J'ai bien aimé aussi les clins d'oeil à quelques grands passés Brel, Piaf, Brassens, Lamoureux (je vais m'y mettre, merci, car je ne connais pas bien), Bourvil, etc. Je n'ai pas vu passer Barbara ou bien je l'ai peut-être loupée ? Cela donnera-t-il envie à ceux qui les connaissent moins ? En tout cas, j'aime bien. D'ailleurs j'écris en ce moment en réécoutant « le petit bal perdu ».

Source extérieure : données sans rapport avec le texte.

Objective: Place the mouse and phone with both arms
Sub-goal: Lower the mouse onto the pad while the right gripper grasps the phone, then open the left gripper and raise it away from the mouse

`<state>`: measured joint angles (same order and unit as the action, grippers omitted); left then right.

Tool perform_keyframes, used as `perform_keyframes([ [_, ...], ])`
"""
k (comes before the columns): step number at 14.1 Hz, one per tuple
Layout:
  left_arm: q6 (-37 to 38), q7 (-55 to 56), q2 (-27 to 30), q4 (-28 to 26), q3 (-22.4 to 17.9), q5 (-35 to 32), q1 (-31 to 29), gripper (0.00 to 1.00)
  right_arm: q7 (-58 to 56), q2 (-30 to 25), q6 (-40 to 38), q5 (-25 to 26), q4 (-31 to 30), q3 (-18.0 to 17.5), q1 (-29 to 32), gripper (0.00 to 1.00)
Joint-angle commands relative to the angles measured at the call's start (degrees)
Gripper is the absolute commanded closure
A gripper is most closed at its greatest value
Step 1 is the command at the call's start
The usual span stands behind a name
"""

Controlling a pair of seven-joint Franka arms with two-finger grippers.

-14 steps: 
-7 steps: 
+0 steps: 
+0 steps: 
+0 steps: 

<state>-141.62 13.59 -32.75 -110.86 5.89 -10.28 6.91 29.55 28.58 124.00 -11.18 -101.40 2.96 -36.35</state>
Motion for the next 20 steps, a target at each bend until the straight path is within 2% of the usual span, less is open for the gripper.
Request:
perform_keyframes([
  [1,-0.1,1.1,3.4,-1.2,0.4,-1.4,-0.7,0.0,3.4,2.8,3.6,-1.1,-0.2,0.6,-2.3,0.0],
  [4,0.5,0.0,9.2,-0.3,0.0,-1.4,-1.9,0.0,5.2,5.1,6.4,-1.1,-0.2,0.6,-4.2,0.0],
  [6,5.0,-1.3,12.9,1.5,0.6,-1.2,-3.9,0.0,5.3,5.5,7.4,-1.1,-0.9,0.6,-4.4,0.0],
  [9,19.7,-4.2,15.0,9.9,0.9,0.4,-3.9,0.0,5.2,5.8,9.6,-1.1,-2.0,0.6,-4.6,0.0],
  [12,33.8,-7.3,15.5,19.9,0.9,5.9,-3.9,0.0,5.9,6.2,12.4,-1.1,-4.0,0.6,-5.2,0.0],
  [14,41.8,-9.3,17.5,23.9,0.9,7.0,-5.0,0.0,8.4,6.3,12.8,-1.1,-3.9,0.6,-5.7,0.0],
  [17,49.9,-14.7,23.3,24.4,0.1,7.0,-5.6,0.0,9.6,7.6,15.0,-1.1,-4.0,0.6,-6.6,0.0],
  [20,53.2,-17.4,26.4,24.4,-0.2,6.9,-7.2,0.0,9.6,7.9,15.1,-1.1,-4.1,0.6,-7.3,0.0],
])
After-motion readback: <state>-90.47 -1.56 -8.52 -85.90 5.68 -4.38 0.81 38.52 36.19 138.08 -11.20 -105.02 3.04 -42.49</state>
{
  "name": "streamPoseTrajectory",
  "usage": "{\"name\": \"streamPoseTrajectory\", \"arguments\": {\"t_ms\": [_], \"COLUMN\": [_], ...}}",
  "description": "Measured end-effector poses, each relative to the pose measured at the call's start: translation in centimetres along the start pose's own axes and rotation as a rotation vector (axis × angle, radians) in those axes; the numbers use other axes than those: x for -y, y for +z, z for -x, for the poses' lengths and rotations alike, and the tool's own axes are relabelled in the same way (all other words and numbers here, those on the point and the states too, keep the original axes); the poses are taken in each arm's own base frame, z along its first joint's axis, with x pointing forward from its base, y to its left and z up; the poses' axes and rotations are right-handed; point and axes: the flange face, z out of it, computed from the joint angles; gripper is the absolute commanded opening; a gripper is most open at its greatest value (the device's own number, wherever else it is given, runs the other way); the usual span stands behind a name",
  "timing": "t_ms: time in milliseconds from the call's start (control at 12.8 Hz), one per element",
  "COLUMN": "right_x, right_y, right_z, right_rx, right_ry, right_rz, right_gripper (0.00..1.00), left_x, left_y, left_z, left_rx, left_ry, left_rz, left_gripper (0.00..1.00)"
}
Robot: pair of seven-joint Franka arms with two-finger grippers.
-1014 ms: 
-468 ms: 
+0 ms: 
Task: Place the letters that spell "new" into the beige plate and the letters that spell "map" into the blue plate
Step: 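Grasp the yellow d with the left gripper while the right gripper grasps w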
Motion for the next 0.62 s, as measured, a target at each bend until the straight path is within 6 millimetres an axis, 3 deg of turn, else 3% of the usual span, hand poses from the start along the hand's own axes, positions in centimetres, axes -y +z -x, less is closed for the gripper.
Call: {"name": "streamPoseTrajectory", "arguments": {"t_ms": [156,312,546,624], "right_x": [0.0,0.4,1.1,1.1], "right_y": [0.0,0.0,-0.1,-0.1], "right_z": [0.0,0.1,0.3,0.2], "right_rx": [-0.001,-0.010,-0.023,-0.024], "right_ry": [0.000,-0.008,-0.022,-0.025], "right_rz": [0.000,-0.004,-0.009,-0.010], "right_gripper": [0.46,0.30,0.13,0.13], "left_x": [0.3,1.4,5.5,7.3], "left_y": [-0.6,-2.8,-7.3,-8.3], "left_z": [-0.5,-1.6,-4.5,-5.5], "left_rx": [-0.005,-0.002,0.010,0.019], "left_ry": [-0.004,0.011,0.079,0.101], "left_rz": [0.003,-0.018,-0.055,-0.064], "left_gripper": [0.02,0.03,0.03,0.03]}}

Et puis, sans jamais perdre sa fidélité presque ingénue, notre héros s'épaissit au fil du livre lorsqu'apparaît la vie au-delà du petit cercle à deux. Une paix se fraie un chemin entre deux hommes au nom de ce qu'ils ont en commun. Brise rafraîchissante pour notre époque hélas prompte à rejeter l'autre au prétexte de différences qu'on veut insurmontables.

Enfin, de quoi parle ce livre (question que j'aime bien me poser quand j'en termine un) ? Que peut-on en tirer ? Quelle leçon, quelle ouverture pour soi-même ? Se trouve-t-on mieux de l'avoir lu ?
Et bien, oui, je m'en trouve mieux et malgré tout ce que j'ai pu dire en première partie (mais sans aucune méchanceté !), ce n'est pas juste une bluette.
C'est une illustration affranchie, inventive et originale de certaines vertus cardinales pour moi : l'humilité, l'amour du travail bien fait, la reconnaissance de ceux qu'on aime, l'opiniâtreté, le don, la fidélité, l'usage de la légèreté sérieuse.
L'acceptation de la vie enfin, des souffrances et de son non-sens pour mettre toutes ces qualités en musique. Pour soi, donc pour les autres.

Après vous avoir lu, je sais d'avance que vous continuerez M. Barcella, car ces qualités, je crois, ce sont un peu les vôtres.